JUNE 01, 2020

Fintech Department Bulletin | Edition No. 10.

BULLETINS

Impact on fintech activities of recent FX restrictions

They affect crypto and funds maintained in PSPs, but not transactions with cards

On May 28, 2020, the Central Bank of Argentina (BCRA) published the Communication “A” 7030, by means of which it increased the restrictions to access the local FX market.

Among other things, the BCRA established that, in order to access the local FX market (that is, in order to acquire and transfer foreign currency at the “official” exchange rate), Argentinian residents must submit an affidavit declaring that (i) they do not possess available external liquid assets (among them, “crypto-assets” and “funds in accounts of payment service providers”) or that they have fully used them to make allowed payments abroad, and (ii) that they undertake to settle in Argentina all amounts collected abroad from the sale of any “asset” acquired as from May 28, 2020, within five business days of their collection.

In practice, this implies that companies that want to hold crypto assets or to perform “blue-chip swap” transactions with crypto assets in order to obtain foreign currency outside the official FX market, will face restrictions to acquire US Dollars at the “official” (lower) exchange rate. The same will happen for companies that intend to hold any foreign currency in PSPs.

This restriction does not apply for access to the official FX market by individuals for purposes of treasuring foreign currency, up to the existing monthly limit of US$200. It does not affect either the access by cardholders for payment of purchases in foreign currency with a credit or purchase cards or payments abroad made by issuers of local credit, purchase, debit, or prepaid cards.

The UIF alerts on operations with virtual assets

It demands enhanced monitoring and anticipates new regulations

By means of a Communication dated May 20, 2020, the Financial Information Unit (“UIF”) alerted the “Reporting Entities” subject to its regulations (e.g. banks, credit card operators, etc.) to pay special attention to money laundering and terrorism financing risks (“PLA/FT”) involved in operations with virtual assets, as well as to establish an enhanced monitoring on these operations in order to asses if they match the client’s profile, all in accordance with the provisions established in Resolution UIF No. 300/2014.

On the other hand, the UIF informed that it is gathering and updating information from the agents involved in these types of operations in order to adapt Argentina’s PLA/FT system to the latest provisions of the FATF. For this reason, it should not be surprising if, in the short term, “Virtual Asset Service Providers” (e.g. the so-called “exchanges”) are incorporated as new “Reporting Entities” for such purposes.

Criminal complaint against fintechs for fraud and usury 

Filed by the Government against certain lending fintechs

Throughout a press release dated May 5, 2020, the Ministry of Productive Development reported that seven non-banking companies that provide digital credit were officially accused for fraud, usury and violation of personal data protection laws in public or private databases.

Among other accusations, the press release states that the accused companies have performed undue debits in bank accounts, deducted fees that do not correspond, and applied abusive rates that “in many cases exceed 1500% + VAT as Total Financial Cost “.

According to the statement, these companies were criminally accused of the mentioned crimes before the National Court of Appeals for Criminal and Correctional Matters. Likewise, it is assumed that they were summoned by the Undersecretariat of Actions for Consumer Protection, for breaches of the Consumer Protection Law No. 24,240, in collaboration with the BCRA and the General Inspection of Justice of the City of Buenos Aires.

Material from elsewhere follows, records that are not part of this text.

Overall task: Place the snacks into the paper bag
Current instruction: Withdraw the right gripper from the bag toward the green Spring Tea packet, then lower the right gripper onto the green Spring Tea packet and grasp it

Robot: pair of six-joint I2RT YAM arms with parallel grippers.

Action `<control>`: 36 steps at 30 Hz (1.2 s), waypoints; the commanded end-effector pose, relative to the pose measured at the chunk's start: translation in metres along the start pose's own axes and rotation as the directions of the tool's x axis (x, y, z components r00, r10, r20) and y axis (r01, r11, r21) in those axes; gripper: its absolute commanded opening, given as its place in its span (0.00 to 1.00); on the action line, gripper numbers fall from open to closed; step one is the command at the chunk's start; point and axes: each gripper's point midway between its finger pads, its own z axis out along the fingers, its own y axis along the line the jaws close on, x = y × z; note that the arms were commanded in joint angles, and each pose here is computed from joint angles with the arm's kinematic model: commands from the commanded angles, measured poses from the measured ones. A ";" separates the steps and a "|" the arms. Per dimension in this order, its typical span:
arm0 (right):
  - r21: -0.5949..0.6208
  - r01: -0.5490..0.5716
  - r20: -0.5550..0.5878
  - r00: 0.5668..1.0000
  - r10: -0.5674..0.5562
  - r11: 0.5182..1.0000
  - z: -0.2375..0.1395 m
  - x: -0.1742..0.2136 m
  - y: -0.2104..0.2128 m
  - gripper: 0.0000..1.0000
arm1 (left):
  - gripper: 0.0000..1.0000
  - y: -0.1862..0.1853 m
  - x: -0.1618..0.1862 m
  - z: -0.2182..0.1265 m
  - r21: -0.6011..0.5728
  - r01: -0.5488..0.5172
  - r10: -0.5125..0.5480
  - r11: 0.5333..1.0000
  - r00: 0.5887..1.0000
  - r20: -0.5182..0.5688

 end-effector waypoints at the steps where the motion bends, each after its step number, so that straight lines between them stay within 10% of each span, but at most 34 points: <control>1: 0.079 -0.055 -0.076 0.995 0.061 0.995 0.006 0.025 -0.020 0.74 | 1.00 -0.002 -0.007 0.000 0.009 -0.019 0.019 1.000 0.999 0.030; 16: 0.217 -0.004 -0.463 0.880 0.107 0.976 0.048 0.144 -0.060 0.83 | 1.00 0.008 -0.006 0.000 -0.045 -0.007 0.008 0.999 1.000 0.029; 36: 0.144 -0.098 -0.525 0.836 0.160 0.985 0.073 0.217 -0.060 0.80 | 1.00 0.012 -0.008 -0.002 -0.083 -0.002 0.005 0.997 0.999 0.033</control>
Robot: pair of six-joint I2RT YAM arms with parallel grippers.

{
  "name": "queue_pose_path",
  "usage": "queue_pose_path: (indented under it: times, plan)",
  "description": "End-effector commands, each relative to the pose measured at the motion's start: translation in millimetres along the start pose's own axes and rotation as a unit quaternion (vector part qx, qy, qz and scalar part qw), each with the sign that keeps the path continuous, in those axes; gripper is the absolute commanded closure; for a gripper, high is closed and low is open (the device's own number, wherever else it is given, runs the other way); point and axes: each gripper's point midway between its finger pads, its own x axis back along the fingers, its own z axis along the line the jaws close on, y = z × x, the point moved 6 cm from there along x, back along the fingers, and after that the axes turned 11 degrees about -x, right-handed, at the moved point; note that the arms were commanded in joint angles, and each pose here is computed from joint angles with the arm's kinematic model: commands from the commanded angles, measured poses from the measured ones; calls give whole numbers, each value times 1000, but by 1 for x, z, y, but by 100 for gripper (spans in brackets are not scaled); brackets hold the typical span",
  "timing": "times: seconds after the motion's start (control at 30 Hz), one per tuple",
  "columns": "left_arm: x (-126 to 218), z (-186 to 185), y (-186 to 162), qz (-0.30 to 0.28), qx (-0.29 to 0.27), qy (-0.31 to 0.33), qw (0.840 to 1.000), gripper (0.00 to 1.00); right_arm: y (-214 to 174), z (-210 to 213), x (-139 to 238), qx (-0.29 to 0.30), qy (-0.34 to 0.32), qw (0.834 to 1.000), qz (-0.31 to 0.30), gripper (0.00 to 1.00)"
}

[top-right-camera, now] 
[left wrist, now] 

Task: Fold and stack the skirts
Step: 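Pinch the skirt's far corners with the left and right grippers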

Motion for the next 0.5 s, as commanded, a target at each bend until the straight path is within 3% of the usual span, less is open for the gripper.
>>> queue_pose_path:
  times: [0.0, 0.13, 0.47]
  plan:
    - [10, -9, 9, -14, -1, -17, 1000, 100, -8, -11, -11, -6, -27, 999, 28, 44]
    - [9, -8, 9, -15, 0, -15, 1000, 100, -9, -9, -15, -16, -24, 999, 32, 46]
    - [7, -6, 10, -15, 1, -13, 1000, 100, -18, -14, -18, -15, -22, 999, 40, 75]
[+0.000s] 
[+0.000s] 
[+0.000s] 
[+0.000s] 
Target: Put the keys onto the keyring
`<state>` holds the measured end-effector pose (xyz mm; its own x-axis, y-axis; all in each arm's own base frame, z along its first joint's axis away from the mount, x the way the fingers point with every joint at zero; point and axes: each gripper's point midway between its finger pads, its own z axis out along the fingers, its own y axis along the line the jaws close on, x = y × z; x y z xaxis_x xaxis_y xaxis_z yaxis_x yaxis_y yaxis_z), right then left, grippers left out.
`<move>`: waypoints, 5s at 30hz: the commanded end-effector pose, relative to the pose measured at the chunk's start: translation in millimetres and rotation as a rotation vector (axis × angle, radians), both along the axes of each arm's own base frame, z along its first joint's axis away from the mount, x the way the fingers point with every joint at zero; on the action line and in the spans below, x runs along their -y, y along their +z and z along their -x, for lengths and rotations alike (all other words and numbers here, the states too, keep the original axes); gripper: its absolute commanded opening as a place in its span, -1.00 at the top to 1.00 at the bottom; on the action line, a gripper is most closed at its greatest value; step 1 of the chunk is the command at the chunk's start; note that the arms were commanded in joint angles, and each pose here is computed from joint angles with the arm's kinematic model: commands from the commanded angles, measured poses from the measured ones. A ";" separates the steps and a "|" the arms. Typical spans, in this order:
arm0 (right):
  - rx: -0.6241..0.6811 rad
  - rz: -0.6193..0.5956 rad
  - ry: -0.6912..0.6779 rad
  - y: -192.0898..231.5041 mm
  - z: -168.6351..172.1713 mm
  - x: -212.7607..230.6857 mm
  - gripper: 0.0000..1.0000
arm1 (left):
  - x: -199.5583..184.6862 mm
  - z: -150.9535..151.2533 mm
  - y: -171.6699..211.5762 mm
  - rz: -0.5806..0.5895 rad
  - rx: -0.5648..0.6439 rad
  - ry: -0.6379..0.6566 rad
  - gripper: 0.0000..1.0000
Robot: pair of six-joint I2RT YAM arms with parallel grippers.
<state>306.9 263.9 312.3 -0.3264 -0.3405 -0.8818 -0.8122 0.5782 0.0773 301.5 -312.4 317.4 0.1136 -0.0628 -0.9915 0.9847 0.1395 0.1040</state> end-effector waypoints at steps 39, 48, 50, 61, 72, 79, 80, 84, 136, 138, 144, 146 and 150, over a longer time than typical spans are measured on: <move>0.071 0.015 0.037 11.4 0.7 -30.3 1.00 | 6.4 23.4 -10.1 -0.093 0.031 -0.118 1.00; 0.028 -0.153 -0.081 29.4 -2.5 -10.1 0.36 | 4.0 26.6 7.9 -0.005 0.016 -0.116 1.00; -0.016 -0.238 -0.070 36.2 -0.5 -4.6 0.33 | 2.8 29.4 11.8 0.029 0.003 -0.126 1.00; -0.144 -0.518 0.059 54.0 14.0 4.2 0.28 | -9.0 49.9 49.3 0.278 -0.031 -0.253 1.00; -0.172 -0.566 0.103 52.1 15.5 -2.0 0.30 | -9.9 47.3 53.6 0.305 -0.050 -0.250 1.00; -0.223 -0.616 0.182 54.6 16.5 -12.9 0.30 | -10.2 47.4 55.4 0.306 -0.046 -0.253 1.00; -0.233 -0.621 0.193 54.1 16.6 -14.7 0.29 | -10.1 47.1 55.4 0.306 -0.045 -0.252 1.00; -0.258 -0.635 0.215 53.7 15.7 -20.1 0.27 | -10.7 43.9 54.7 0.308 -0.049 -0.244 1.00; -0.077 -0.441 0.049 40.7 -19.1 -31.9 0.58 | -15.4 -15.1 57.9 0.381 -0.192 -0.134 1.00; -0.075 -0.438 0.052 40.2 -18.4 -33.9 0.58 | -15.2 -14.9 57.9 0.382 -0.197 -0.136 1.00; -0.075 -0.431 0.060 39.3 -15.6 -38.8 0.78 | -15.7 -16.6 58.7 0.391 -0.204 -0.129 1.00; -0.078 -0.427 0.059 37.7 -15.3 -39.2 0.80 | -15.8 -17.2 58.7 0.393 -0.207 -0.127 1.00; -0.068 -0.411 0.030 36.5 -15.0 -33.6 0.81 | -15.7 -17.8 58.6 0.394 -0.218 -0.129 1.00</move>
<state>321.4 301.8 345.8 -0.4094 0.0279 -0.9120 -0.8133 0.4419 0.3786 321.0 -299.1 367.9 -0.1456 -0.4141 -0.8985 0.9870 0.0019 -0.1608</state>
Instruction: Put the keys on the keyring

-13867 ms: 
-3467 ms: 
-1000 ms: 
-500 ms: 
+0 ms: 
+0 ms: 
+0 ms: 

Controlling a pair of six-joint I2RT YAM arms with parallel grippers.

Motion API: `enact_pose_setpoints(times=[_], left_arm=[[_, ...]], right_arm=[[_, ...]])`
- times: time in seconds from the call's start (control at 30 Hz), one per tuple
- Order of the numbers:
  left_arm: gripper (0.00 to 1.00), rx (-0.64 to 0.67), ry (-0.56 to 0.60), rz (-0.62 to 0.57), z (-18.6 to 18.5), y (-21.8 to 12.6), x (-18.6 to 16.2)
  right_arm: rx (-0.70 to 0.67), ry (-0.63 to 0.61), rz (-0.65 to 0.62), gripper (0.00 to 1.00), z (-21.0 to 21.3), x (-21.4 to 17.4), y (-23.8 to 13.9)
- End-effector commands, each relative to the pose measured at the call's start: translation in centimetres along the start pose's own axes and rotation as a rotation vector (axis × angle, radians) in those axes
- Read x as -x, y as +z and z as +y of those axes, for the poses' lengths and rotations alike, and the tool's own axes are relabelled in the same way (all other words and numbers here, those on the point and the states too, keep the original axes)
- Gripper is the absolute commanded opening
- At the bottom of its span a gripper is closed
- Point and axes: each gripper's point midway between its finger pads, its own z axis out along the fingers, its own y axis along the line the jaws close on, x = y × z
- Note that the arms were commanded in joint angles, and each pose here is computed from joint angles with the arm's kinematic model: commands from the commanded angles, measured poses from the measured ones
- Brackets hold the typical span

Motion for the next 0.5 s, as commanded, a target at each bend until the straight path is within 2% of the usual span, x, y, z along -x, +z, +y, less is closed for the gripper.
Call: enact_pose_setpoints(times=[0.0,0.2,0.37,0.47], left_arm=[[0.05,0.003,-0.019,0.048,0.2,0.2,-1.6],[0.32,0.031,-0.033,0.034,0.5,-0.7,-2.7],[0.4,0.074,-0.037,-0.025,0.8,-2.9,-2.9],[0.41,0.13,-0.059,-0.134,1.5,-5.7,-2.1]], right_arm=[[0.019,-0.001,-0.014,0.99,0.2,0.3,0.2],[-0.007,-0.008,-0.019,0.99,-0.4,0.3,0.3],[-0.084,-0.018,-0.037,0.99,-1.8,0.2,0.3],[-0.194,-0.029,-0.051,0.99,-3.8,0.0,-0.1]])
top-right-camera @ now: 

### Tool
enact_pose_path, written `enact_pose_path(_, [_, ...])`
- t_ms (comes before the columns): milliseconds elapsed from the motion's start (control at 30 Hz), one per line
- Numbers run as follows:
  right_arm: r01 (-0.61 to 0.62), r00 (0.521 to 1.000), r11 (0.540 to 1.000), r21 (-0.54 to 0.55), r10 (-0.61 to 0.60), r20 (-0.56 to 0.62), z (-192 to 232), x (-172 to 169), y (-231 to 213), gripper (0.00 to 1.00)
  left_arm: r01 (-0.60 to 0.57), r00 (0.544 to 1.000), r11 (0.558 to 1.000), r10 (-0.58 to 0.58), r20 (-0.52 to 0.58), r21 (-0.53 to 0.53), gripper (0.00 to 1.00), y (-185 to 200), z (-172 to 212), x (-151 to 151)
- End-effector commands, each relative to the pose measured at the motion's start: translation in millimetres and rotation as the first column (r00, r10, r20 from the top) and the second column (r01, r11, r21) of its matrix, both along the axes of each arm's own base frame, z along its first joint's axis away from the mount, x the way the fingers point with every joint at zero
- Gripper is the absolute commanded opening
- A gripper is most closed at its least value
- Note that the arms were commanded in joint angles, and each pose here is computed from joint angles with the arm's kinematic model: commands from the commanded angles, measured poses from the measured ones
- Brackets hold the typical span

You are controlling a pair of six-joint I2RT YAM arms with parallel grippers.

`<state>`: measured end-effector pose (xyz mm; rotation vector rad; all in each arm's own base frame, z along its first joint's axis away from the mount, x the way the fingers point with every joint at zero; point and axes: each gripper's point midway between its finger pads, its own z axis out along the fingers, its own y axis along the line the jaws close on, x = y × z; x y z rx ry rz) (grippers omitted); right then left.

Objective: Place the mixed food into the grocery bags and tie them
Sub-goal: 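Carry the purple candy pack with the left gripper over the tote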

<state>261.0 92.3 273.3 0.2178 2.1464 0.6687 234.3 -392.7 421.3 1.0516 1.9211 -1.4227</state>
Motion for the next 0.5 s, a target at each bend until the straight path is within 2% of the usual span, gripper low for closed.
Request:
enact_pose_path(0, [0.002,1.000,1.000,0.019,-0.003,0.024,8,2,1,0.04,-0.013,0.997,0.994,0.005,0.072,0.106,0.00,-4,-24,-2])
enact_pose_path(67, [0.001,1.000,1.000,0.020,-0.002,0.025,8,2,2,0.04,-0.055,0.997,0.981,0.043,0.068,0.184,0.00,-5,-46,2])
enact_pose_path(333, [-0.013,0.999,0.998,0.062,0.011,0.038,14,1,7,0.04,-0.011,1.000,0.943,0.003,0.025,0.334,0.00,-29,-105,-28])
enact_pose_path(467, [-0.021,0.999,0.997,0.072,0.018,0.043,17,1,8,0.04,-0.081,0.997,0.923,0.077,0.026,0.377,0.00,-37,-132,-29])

New caselaw regarding loans with electronic signature 

Appeal Court confirms denial for collecting through “executive” procedures

As mentioned in our Bulletin No. 8, caselaw in our country keeps denying the ability of the electronic signature (that is, the signature created by electronic means that lacks the required certifications for the “digital signature”) to access “executive procedures” (summary proceedings) for the collection of loan agreements that were entered into by a “click””. This ruling was confirmed on May 20, 2020 by the National Court of Commercial Appeals, chamber “C”, in re “Banco de la Provincia de Buenos Aires c/Dubois Christian s/Ejecutivo“.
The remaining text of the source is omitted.